◆ **Given information**:
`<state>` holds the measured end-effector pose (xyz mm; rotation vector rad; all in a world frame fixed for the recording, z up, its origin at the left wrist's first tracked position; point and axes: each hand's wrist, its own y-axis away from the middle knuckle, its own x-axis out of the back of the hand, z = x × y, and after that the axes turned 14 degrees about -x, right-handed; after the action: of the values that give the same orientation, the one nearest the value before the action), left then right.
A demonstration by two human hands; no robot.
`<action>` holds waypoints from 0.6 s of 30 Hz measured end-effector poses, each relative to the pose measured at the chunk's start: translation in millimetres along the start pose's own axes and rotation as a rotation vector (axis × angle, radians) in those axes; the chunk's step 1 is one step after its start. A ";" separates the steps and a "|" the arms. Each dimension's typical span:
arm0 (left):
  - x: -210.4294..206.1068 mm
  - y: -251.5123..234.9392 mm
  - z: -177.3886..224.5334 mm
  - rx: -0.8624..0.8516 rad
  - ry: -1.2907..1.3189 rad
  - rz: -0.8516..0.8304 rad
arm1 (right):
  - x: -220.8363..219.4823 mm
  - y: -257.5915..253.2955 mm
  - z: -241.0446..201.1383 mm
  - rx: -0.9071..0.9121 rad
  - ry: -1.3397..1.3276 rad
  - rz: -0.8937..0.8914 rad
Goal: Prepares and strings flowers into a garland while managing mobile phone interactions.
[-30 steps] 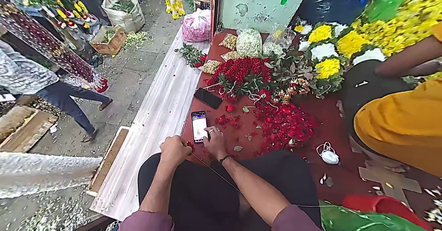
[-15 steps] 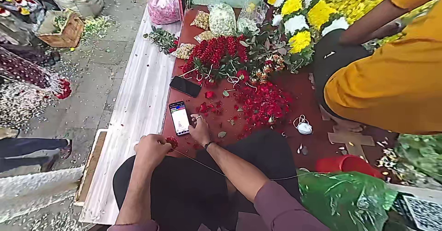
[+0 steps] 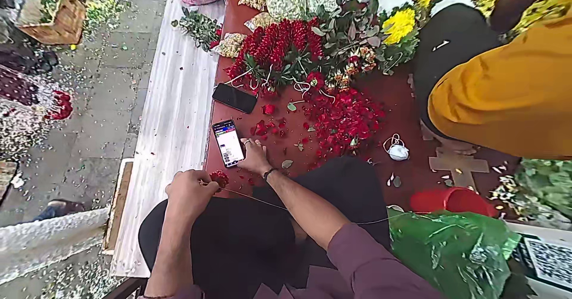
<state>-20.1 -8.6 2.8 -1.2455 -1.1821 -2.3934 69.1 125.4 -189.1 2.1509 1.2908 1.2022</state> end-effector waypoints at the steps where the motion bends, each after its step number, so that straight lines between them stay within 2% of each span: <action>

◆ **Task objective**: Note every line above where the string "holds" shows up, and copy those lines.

◆ **Answer to this exercise**:
`<state>` holds the measured end-effector pose (xyz mm; rotation vector rad; all in a world frame fixed for the recording, z up, its origin at the left wrist's first tracked position; point and axes: each hand's wrist, its own y-axis away from the middle knuckle, its own x-axis out of the back of the hand, z = x × y, and after that the axes turned 14 degrees about -x, right-handed; after the action: of the values that give the same orientation, the one nearest the value before the action), left then right.
`<action>` holds waypoints from 0.6 s of 30 Hz measured end-effector poses, each relative to the pose measured at the chunk's start: translation in millimetres along the start pose's own axes and rotation as a rotation vector (axis × angle, radians) in those axes; the chunk's step 1 is one step after its start. A ";" separates the steps and a "|" the arms. Each dimension's typical span:

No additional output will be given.